● Task instructions: Please repeat the records exactly, keeping the pictures out.

++++ Record set ++++

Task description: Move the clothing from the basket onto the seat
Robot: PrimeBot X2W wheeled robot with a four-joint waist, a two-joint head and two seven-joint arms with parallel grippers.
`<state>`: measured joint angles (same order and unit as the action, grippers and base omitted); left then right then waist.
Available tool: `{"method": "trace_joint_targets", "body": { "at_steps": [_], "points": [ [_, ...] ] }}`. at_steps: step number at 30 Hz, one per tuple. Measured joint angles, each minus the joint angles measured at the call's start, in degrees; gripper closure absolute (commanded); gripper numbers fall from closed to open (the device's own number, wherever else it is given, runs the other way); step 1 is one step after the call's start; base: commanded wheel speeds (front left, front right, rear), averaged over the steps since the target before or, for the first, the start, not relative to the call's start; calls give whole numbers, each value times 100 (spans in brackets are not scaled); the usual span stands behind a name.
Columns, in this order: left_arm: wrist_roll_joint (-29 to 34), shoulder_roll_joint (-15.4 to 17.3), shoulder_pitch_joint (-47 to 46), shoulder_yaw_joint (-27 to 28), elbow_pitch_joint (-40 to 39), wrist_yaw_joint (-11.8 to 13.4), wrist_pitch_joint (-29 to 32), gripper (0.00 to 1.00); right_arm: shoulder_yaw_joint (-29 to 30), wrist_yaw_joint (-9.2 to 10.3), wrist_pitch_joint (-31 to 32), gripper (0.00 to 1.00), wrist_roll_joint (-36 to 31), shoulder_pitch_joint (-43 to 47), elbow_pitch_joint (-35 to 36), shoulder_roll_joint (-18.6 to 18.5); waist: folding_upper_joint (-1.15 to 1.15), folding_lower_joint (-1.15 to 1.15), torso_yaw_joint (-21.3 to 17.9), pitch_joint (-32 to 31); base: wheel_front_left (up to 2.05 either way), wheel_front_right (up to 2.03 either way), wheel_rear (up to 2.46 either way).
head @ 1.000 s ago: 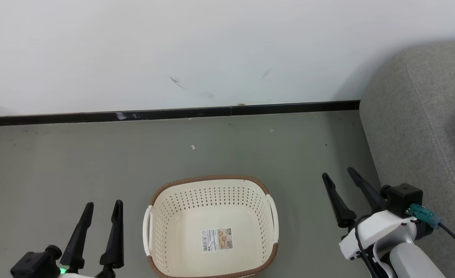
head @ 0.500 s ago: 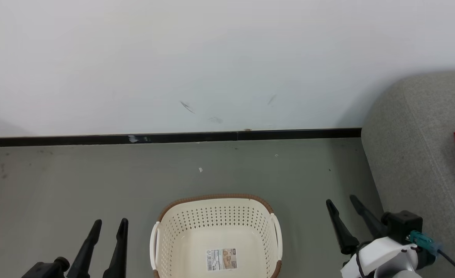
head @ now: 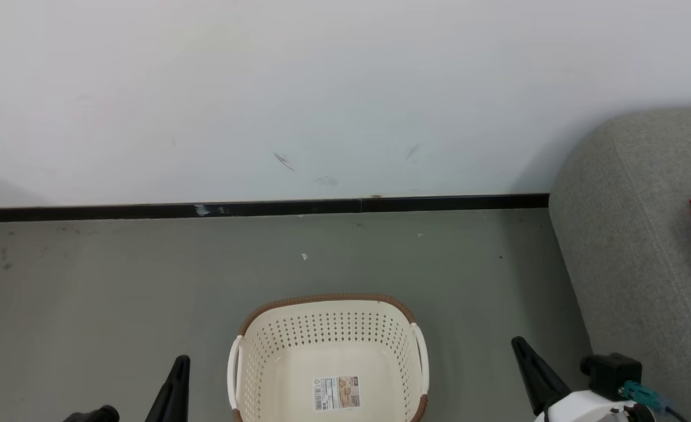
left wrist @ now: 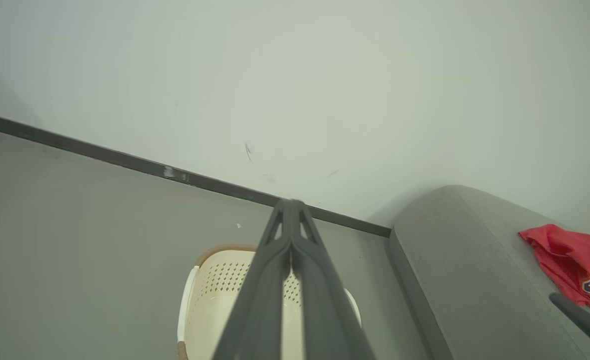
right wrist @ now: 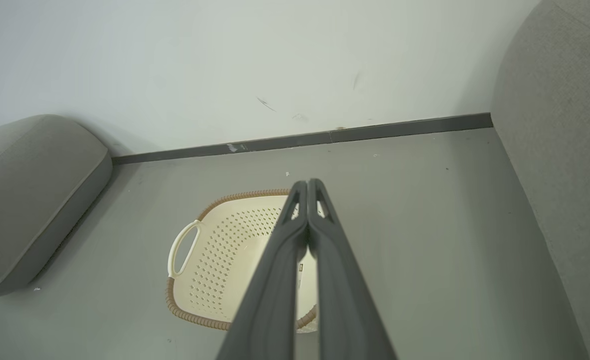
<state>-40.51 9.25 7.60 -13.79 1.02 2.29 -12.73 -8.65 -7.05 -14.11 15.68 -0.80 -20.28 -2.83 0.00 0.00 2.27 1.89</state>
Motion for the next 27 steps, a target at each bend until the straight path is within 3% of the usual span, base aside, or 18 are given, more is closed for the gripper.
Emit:
{"method": "trace_joint_targets", "body": {
  "at_steps": [13, 27],
  "points": [
    [-744, -74, -7, 210, 98, -102, 209, 100, 162, 0, 233, 100, 1232, 1, 136, 11, 0, 6, -36, -31, 0, 0, 0],
    [-1556, -146, -112, 426, 245, -244, 465, 100, 367, 0, 512, 100, 2409, -1, 256, 1, 0, 76, -79, -113, 0, 0, 0]
  ]
}}
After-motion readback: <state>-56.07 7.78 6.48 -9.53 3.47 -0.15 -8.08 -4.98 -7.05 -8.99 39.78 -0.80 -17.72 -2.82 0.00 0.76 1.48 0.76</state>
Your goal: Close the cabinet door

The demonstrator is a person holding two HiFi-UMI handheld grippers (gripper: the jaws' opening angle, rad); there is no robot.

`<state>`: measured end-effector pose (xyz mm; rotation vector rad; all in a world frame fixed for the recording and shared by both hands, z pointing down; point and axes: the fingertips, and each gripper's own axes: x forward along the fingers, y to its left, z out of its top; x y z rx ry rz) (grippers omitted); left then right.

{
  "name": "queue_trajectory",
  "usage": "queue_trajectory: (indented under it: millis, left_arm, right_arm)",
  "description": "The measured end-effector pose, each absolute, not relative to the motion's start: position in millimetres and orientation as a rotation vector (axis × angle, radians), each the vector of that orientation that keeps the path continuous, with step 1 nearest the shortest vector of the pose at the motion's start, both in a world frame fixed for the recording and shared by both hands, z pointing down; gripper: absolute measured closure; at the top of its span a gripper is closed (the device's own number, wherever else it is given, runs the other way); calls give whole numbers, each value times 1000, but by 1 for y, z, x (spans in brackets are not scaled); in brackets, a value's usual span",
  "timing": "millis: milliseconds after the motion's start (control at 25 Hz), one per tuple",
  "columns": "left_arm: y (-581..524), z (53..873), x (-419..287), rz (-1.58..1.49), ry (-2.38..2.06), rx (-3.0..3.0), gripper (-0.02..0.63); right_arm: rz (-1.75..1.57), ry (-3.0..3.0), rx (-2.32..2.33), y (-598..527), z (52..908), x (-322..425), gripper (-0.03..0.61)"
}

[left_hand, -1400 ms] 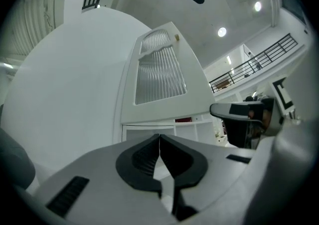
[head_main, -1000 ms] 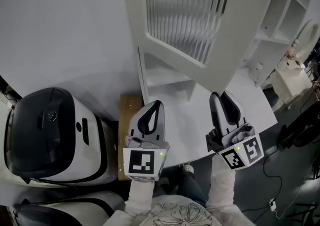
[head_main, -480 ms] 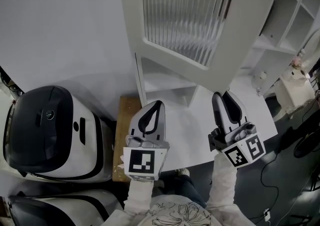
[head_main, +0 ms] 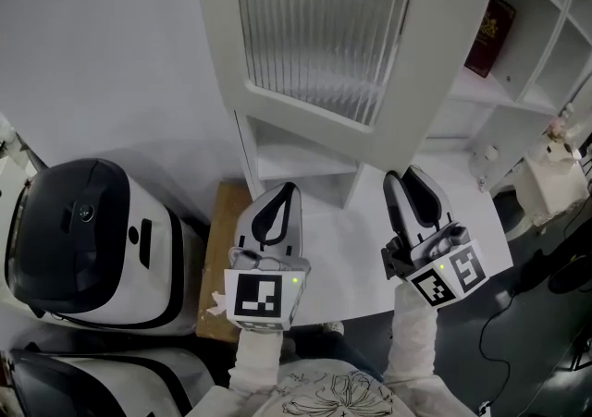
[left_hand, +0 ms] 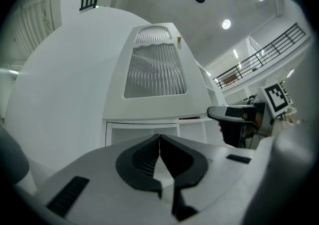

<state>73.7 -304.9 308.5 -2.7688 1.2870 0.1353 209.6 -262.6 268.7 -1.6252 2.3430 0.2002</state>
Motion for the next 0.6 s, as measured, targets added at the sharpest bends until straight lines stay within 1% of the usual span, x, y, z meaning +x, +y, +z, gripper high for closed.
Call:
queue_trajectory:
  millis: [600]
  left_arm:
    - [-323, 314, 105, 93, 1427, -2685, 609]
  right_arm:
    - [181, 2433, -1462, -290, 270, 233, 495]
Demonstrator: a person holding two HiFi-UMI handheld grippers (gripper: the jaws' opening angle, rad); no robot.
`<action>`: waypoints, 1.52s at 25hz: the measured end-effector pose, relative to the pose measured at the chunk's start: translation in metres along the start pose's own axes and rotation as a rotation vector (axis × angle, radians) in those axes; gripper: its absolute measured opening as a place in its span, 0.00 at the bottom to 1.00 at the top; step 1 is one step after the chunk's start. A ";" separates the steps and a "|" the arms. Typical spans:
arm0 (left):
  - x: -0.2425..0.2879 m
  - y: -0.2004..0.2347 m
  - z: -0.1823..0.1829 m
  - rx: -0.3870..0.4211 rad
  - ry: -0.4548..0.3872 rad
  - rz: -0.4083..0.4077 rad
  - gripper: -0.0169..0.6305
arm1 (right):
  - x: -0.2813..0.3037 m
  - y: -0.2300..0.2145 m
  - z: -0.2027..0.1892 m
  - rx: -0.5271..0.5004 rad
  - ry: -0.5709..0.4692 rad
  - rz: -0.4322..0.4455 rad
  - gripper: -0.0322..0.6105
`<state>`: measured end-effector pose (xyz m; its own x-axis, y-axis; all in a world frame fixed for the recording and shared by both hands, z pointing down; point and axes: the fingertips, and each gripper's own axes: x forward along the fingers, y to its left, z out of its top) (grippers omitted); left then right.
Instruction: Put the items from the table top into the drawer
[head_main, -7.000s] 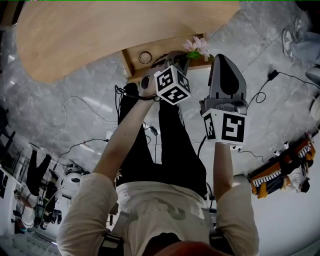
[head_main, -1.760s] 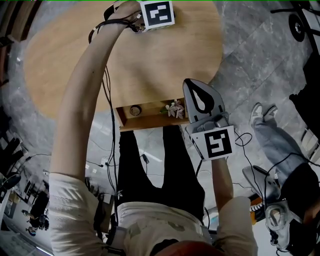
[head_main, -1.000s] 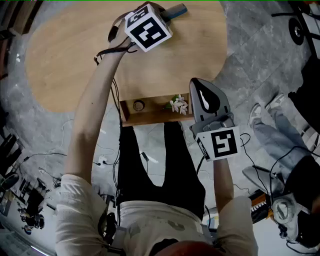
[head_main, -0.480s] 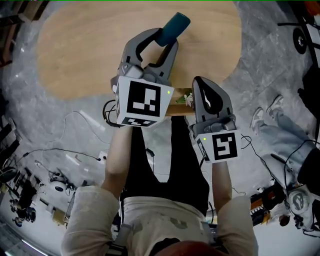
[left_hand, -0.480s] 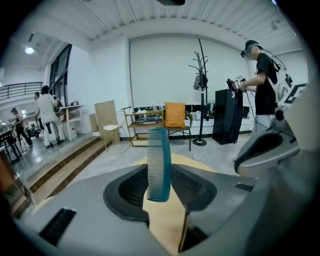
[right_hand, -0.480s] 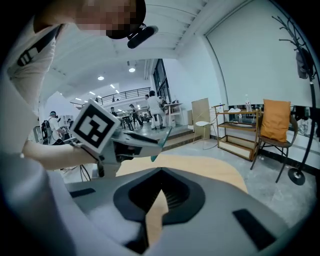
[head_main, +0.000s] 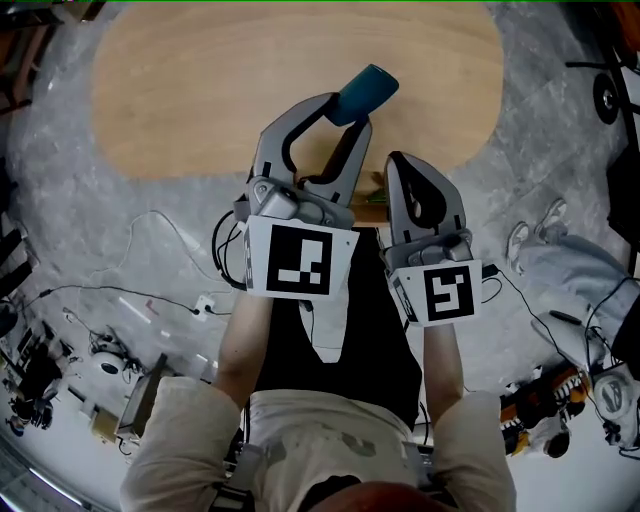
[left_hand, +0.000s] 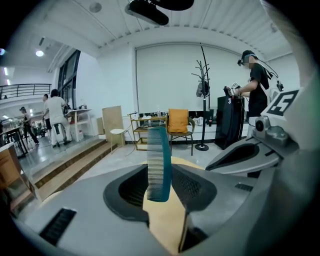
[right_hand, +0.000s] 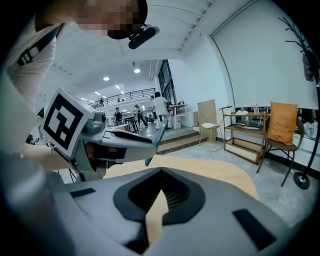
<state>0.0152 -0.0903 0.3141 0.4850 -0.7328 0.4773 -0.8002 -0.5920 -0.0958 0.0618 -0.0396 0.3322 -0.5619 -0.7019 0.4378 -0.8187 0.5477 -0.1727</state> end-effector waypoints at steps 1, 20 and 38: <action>0.001 -0.001 -0.002 -0.001 0.004 -0.004 0.26 | -0.001 0.000 0.001 0.000 -0.001 0.000 0.06; 0.004 -0.167 -0.239 0.176 0.486 -0.465 0.26 | -0.034 -0.040 -0.072 0.078 0.099 -0.092 0.06; 0.030 -0.182 -0.319 0.165 0.655 -0.428 0.04 | -0.044 -0.047 -0.097 0.103 0.137 -0.094 0.06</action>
<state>0.0627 0.1029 0.6245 0.3912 -0.1146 0.9132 -0.5037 -0.8571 0.1082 0.1362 0.0100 0.4061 -0.4670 -0.6753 0.5709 -0.8784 0.4285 -0.2118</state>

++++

● Result of this exercise:
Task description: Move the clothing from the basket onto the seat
Robot: PrimeBot X2W wheeled robot with a four-joint waist, a two-joint head and two seven-joint arms with parallel grippers.
`<state>`: measured joint angles (same order and unit as the action, grippers and base omitted); left then right then waist.
Available tool: `{"method": "trace_joint_targets", "body": { "at_steps": [_], "points": [ [_, ...] ] }}`. at_steps: step number at 30 Hz, one per tuple. Measured joint angles, each minus the joint angles measured at the call's start, in degrees; gripper closure absolute (commanded); gripper numbers fall from closed to open (the device's own number, wherever else it is given, runs the other way); step 1 is one step after the call's start; base: commanded wheel speeds (front left, front right, rear), averaged over the steps since the target before or, for the first, the start, not relative to the call's start; calls give whole numbers, each value times 100 (spans in brackets are not scaled); the usual span stands behind a name.
Columns, in this order: left_arm: wrist_roll_joint (-29 to 34), shoulder_roll_joint (-15.4 to 17.3), shoulder_pitch_joint (-47 to 46), shoulder_yaw_joint (-27 to 28), elbow_pitch_joint (-40 to 39), wrist_yaw_joint (-11.8 to 13.4), wrist_pitch_joint (-29 to 32), gripper (0.00 to 1.00); right_arm: shoulder_yaw_joint (-29 to 30), wrist_yaw_joint (-9.2 to 10.3), wrist_pitch_joint (-31 to 32), gripper (0.00 to 1.00), wrist_roll_joint (-36 to 31), shoulder_pitch_joint (-43 to 47), elbow_pitch_joint (-35 to 36), shoulder_roll_joint (-18.6 to 18.5); waist: folding_upper_joint (-1.15 to 1.15), folding_lower_joint (-1.15 to 1.15), torso_yaw_joint (-21.3 to 17.9), pitch_joint (-32 to 31); base: wheel_front_left (up to 2.05 either way), wheel_front_right (up to 2.03 either way), wheel_rear (up to 2.46 either way).
head @ 1.000 s ago: 
head @ 0.500 s ago: 
head @ now: 
left wrist @ now: 
right wrist @ now: 
<state>-40.51 9.25 7.60 -13.79 1.02 2.29 -12.73 -8.65 -7.05 -14.11 15.68 -0.80 -20.28 -2.83 0.00 0.00 2.27 1.89</state>
Motion for the next 27 steps, a target at each bend until the straight path is within 3% of the usual span, base aside, or 18 are given, more is closed for the gripper.
Emit:
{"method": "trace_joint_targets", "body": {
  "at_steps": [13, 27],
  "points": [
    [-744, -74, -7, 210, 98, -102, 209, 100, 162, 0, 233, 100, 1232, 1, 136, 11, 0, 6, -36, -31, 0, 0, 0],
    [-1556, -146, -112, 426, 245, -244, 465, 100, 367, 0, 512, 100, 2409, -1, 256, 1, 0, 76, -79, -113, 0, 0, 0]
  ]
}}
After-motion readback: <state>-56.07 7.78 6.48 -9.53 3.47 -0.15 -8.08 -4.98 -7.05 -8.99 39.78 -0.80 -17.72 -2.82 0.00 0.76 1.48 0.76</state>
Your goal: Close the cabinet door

The demonstrator is a person holding two HiFi-UMI handheld grippers (gripper: the jaws' opening angle, rad); there is no robot.

`<state>`: measured end-effector pose (xyz mm; rotation vector rad; all in a world frame fixed for the recording and shared by both hands, z pointing down; point and axes: the fingertips, and each gripper's own axes: x forward along the fingers, y to its left, z out of its top; x y z rx ry rz) (grippers omitted); left then right.

{
  "name": "queue_trajectory",
  "usage": "queue_trajectory: (indented under it: millis, left_arm, right_arm)",
  "description": "The measured end-effector pose, each absolute, not relative to the motion's start: position in millimetres and orientation as a rotation vector (axis × angle, radians), each the vector of that orientation that keeps the path continuous, with step 1 nearest the shortest vector of the pose at the motion's start, both in a world frame fixed for the recording and shared by both hands, z pointing down; gripper: absolute measured closure; at the top of its span a gripper is closed (the device's own number, wherever else it is given, runs the other way); calls give whole numbers, each value times 1000, but by 1 for y, z, x (spans in brackets are not scaled); in brackets, a value's usual span",
  "timing": "millis: milliseconds after the motion's start (control at 25 Hz), one per tuple",
  "columns": "left_arm: y (-581..524), z (53..873), x (-419..287), rz (-1.58..1.49), ry (-2.38..2.06), rx (-3.0..3.0), gripper (-0.02..0.63); right_arm: rz (-1.75..1.57), ry (-3.0..3.0), rx (-2.32..2.33), y (-598..527), z (52..908), x (-322..425), gripper (-0.03..0.61)"
}

[left_hand, -1400 ms] 
[head_main, -1000 ms] 
[head_main, -480 ms] 
[head_main, +0 ms] 
[left_hand, +0 ms] 

<state>73.7 -304.9 308.5 -2.7688 1.2870 0.1353 209.6 -262.6 268.7 -1.6252 2.3430 0.2002</state>
Motion for the next 0.6 s, as measured, targets added at the sharpest bends until straight lines stay within 1% of the usual span, x, y, z meaning +x, +y, +z, gripper high for closed.
Call:
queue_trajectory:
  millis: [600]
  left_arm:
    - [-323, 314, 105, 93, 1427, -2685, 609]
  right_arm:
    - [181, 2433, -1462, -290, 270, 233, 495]
Demonstrator: a person holding two HiFi-UMI handheld grippers (gripper: the jaws' opening angle, rad); no robot.
`<action>`: waypoints, 1.52s at 25hz: the measured end-effector pose, relative to the pose measured at the chunk's start: translation in metres along the start pose's own axes and rotation as a rotation vector (axis × angle, radians) in those axes; gripper: its absolute measured opening as a place in its span, 0.00 at the bottom to 1.00 at the top; step 1 is one step after the chunk's start. A ";" separates the steps and a "|" the arms. Typical spans:
arm0 (left):
  - x: -0.2425..0.2879 m
  - y: -0.2004..0.2347 m
  - z: -0.1823..0.1829 m
  - rx: -0.3870..0.4211 rad
  - ry: -0.4548..0.3872 rad
  - rz: -0.4083..0.4077 rad
  - gripper: -0.0169..0.6305
arm1 (right):
  - x: -0.2813..0.3037 m
  - y: -0.2300..0.2145 m
  - z: -0.2027..0.1892 m
  - rx: -0.5271..0.5004 rad
  - ry: -0.5709..0.4692 rad
  - rz: -0.4322..0.4455 rad
  - gripper: -0.0322..0.6105
`<state>`: measured end-effector pose (xyz m; its own x-axis, y-axis; all in a world frame fixed for the recording and shared by both hands, z pointing down; point and axes: the fingertips, and each gripper's own axes: x forward along the fingers, y to its left, z out of its top) (grippers omitted); left then right.
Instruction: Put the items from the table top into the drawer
[head_main, -7.000s] 
[head_main, -1.760s] 
[head_main, -1.000s] 
[head_main, -0.480s] 
[left_hand, -0.480s] 
[right_hand, -0.480s] 
[head_main, +0.000s] 
[left_hand, +0.000s] 
[right_hand, +0.000s] 
<state>0.0152 -0.0903 0.3141 0.4850 -0.7328 0.4773 -0.8002 -0.5920 -0.0958 0.0618 -0.0396 0.3322 -0.5619 -0.7019 0.4378 -0.8187 0.5477 -0.1727</state> end-effector waypoints at steps 1, 20 and 38: <action>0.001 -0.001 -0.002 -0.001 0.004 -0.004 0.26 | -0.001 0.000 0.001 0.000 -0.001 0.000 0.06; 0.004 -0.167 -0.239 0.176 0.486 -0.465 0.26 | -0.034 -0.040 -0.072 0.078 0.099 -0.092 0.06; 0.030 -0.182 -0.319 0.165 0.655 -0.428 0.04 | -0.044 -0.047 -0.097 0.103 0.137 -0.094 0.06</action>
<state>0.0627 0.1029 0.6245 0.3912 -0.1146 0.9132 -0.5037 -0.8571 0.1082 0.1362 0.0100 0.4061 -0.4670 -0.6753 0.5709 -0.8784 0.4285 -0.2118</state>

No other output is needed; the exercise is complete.